● **Task brief**
When you transcribe the listing, keep each line exact and drop the pictures.
:: Data extract ::
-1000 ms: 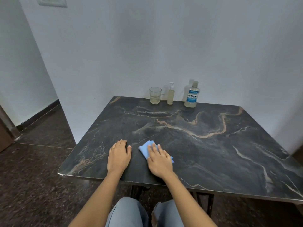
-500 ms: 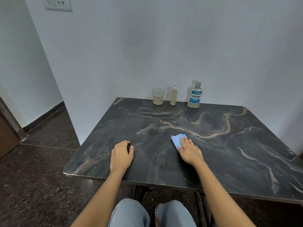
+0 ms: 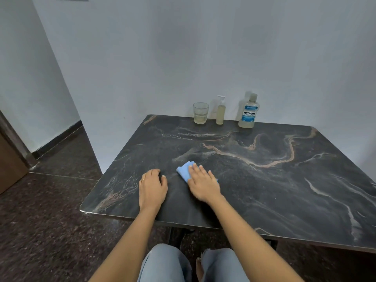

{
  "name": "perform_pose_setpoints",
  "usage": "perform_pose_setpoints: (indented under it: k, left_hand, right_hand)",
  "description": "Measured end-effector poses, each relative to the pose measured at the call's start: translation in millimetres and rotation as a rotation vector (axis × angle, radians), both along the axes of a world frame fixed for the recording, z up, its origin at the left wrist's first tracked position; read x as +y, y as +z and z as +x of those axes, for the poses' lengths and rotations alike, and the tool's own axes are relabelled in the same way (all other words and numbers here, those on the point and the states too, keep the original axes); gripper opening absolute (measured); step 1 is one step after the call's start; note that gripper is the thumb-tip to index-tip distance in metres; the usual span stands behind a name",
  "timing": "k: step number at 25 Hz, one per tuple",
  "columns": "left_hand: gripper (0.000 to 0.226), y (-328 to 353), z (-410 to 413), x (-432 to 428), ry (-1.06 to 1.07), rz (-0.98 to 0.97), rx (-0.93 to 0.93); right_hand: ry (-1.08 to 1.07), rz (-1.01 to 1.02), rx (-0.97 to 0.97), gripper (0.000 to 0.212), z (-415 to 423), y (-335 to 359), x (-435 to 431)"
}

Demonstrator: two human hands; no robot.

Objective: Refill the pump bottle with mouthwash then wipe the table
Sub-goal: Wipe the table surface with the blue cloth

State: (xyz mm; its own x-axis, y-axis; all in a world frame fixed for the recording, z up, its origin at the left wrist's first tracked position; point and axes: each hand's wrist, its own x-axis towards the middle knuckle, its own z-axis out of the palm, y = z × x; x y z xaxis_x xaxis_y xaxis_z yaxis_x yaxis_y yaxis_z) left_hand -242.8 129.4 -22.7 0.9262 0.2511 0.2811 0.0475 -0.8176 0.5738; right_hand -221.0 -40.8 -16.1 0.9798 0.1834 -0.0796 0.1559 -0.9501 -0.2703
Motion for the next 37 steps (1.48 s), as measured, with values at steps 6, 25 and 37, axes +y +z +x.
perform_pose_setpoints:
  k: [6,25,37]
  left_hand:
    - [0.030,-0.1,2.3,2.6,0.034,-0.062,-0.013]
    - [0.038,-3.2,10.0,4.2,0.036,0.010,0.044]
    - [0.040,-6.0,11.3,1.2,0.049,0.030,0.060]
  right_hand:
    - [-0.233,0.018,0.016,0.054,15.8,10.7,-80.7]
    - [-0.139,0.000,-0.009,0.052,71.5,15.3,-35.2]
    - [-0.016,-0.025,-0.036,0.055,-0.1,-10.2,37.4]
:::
● **Task response**
-1000 ms: 
-500 ms: 
+0 ms: 

{
  "name": "perform_pose_setpoints",
  "usage": "perform_pose_setpoints: (indented under it: k, left_hand, right_hand)",
  "description": "Measured end-effector poses, each relative to the pose measured at the call's start: translation in millimetres and rotation as a rotation vector (axis × angle, radians), both along the axes of a world frame fixed for the recording, z up, its origin at the left wrist's first tracked position; read x as +y, y as +z and z as +x of those axes, for the poses' lengths and rotations alike, and the tool's own axes are relabelled in the same way (all other words and numbers here, those on the point and the states too, keep the original axes); gripper opening absolute (measured); step 1 is one step after the call's start; note that gripper is the thumb-tip to index-tip distance in metres; the usual span stands behind a name",
  "timing": "k: step number at 25 Hz, one per tuple",
  "columns": "left_hand: gripper (0.000 to 0.226), y (-328 to 353), z (-410 to 413), x (-432 to 428), ry (-1.06 to 1.07), rz (-0.98 to 0.97), rx (-0.93 to 0.93); right_hand: ry (-1.08 to 1.07), rz (-1.01 to 1.02), rx (-0.97 to 0.97), gripper (0.000 to 0.212), z (-415 to 423), y (-335 to 359), x (-435 to 431)"
}

Demonstrator: two human hands; no robot.

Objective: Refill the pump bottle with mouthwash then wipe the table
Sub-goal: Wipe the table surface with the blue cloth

State: (xyz mm; its own x-axis, y-axis; all in a world frame fixed for the recording, z up, its origin at the left wrist's first tracked position; point and axes: each hand's wrist, its own x-axis towards the middle knuckle, its own z-axis out of the palm, y = z × x; x y z xaxis_x xaxis_y xaxis_z yaxis_x yaxis_y yaxis_z) left_hand -242.8 129.4 -22.7 0.9262 0.2511 0.2811 0.0475 -0.8176 0.5738; right_hand -221.0 -40.8 -16.1 0.9798 0.1834 -0.0796 0.1559 -0.9501 -0.2703
Motion for the next 37 steps (1.48 s), as measured, with values at steps 6, 25 and 37, axes +y +z +x.
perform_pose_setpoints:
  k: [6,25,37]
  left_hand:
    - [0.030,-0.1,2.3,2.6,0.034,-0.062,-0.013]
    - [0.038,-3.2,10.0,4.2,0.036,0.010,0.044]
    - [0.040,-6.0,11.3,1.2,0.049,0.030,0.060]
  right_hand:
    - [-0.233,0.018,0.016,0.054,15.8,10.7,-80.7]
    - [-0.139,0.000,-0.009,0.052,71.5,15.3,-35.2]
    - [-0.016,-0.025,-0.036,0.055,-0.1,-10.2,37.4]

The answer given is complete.